→ Required work
Take the material below and reproduce, word for word, only the lines from the line with "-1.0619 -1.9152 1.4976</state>" through the line with "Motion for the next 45".

→ Source data
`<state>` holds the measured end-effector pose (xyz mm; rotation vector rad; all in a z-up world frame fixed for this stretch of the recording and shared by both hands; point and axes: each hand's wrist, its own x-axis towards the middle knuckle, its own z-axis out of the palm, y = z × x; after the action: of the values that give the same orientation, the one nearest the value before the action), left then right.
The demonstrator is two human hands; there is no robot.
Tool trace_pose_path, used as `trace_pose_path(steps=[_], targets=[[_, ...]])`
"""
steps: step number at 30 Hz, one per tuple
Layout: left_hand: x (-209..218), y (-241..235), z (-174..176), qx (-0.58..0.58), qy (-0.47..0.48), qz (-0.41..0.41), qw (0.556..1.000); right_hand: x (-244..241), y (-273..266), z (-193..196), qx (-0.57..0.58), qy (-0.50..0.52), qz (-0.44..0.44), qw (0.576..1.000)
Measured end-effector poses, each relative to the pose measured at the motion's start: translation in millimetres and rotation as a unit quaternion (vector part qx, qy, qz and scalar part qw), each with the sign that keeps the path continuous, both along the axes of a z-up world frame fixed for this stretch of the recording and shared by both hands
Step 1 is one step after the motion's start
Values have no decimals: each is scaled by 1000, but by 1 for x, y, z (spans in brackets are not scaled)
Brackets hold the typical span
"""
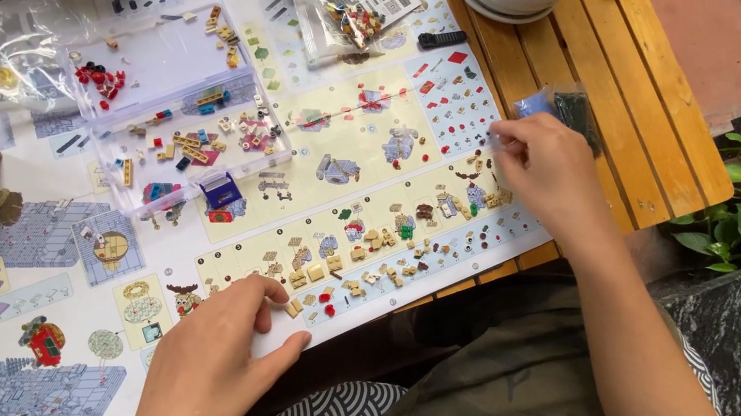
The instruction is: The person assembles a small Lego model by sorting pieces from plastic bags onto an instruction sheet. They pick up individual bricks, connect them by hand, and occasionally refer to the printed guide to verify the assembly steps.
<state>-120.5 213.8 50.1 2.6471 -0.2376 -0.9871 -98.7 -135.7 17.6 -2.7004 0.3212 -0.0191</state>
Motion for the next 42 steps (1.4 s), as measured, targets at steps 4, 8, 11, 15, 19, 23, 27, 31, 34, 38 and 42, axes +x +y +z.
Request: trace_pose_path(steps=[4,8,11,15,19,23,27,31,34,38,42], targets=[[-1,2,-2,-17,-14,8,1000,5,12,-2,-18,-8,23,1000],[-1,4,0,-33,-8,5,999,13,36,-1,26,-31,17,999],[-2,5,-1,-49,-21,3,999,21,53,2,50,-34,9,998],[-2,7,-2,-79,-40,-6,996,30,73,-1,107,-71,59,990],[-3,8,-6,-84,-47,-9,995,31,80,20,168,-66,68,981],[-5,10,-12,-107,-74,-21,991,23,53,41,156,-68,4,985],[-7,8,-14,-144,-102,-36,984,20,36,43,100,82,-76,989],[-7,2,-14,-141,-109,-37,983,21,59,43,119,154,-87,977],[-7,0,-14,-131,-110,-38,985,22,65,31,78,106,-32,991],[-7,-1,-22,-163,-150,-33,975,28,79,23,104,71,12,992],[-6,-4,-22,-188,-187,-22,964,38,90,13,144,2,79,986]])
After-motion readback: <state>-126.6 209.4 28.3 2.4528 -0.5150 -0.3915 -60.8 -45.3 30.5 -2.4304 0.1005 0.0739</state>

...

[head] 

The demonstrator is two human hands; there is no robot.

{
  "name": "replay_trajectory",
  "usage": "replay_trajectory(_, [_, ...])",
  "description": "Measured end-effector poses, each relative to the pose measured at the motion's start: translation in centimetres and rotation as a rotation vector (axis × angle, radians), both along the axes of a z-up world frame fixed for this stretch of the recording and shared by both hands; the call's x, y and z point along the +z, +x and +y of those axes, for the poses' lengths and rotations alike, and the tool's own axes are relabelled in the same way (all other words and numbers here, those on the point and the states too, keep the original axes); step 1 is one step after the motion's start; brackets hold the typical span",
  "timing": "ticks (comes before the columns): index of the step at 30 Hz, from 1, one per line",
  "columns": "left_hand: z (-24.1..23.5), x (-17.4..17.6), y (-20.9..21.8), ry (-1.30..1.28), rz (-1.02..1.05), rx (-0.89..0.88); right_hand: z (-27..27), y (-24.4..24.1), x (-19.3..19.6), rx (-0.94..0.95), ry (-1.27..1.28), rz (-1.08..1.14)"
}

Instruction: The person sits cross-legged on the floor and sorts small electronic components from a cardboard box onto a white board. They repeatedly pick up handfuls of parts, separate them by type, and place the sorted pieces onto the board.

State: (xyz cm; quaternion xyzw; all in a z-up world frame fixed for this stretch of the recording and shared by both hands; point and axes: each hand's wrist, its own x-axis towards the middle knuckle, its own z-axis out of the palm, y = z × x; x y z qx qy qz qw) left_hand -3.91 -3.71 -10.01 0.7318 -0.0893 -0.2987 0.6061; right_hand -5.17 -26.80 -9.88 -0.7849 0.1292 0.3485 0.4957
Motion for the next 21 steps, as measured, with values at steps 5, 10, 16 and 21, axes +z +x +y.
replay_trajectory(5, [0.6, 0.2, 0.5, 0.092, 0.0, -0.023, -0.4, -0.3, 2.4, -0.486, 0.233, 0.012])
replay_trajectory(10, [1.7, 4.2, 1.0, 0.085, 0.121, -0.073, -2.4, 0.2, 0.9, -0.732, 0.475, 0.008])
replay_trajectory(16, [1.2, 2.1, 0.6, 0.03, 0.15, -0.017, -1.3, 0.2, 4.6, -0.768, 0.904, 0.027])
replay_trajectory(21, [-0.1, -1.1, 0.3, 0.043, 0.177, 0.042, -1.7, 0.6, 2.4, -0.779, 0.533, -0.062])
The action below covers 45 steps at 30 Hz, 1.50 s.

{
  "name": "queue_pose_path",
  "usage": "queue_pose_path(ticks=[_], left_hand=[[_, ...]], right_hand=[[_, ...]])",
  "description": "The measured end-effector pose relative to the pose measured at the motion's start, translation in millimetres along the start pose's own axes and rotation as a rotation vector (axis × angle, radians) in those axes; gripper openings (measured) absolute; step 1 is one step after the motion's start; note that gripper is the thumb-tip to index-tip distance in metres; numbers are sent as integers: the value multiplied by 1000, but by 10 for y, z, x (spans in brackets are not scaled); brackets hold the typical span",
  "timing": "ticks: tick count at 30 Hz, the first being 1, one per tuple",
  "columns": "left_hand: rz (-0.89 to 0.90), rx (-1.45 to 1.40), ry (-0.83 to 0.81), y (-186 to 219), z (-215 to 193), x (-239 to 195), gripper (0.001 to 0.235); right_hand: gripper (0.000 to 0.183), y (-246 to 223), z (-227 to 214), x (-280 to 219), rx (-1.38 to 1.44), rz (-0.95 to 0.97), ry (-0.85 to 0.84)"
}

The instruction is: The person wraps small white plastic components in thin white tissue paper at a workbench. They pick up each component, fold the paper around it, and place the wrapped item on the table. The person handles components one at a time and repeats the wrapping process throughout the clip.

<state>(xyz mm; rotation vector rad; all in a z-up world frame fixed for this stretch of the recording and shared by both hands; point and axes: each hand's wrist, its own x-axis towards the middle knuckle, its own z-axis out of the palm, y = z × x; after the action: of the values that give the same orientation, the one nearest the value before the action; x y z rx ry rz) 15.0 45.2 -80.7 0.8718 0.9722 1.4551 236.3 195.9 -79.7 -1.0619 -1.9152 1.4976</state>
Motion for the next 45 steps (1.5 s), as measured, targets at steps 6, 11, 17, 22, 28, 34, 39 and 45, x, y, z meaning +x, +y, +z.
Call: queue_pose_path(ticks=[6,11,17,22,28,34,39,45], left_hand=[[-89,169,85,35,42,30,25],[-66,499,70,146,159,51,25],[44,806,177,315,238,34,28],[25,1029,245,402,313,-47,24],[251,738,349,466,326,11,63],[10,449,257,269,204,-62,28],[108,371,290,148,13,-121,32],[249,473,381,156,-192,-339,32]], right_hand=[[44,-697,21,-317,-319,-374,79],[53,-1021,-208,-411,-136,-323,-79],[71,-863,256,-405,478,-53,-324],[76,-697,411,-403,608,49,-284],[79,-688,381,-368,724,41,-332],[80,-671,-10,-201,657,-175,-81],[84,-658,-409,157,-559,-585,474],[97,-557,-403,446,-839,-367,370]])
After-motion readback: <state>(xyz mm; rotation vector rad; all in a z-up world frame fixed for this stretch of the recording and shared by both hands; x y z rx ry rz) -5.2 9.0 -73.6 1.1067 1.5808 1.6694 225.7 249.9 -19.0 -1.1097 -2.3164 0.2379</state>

→ Task output
<state>(xyz mm; rotation vector rad; all in a z-up world frame fixed for this stretch of the recording and shared by both hands; point and axes: each hand's wrist, its own x-axis towards the middle knuckle, its own z-axis out of the palm, y = z × x; after the action: of the values that give the same orientation, the one nearest the value before the action; x y z rx ry rz) 15.0 45.2 -80.7 0.8718 0.9722 1.4551 236.3 195.9 -79.7 -1.0619 -1.9152 1.4976</state>
Motion for the next 45 steps (1.5 s), as measured, targets at steps 6, 11, 17, 22, 28, 34, 39 and 45, x, y, z meaning +x, +y, +z.

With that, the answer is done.